### What you should do
In the listing below, find the line that contains "joint 4: 33.18 -0.1333 0 -90" and the line that contains "- steps: tick". Quote both and every line between them, exactly, and nothing more.

◇ ◇ ◇ ◇

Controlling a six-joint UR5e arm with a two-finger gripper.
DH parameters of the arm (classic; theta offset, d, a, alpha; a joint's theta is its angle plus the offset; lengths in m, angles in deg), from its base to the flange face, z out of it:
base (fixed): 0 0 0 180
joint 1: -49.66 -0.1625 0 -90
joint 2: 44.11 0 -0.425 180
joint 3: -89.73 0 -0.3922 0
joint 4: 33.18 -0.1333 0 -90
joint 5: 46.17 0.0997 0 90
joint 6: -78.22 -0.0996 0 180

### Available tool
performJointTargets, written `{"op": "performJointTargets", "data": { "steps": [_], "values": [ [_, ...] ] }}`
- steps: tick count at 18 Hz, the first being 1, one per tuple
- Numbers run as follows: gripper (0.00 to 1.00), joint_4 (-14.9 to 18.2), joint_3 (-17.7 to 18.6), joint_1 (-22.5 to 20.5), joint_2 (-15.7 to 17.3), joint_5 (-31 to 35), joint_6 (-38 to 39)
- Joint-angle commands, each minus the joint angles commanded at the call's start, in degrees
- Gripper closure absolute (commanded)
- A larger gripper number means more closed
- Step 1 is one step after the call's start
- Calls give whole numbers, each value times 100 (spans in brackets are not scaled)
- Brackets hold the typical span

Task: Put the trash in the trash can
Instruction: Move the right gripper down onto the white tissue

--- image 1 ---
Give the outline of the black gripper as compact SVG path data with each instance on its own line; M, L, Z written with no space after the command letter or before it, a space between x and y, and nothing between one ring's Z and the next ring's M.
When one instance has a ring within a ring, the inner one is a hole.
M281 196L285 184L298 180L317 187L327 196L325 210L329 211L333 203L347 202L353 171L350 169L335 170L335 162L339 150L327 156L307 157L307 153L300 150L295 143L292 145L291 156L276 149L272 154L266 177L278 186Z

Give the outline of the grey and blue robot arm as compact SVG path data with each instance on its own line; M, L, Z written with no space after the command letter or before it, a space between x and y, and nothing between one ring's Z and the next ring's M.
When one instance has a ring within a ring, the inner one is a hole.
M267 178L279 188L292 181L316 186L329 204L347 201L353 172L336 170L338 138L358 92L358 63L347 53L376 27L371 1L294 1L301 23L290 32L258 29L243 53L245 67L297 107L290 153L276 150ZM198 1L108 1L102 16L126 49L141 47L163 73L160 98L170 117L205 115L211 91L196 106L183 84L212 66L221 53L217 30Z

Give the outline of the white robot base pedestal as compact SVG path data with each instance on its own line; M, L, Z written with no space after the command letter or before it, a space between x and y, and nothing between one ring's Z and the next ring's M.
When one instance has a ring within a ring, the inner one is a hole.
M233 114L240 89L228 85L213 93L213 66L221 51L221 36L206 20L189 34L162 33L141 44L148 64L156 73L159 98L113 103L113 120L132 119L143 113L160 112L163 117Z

◇ ◇ ◇ ◇

### Answer to the exercise
joint 4: 33.18 -0.1333 0 -90
joint 5: 46.17 0.0997 0 90
joint 6: -78.22 -0.0996 0 180

### Available tool
performJointTargets, written `{"op": "performJointTargets", "data": { "steps": [_], "values": [ [_, ...] ] }}`
- steps: tick count at 18 Hz, the first being 1, one per tuple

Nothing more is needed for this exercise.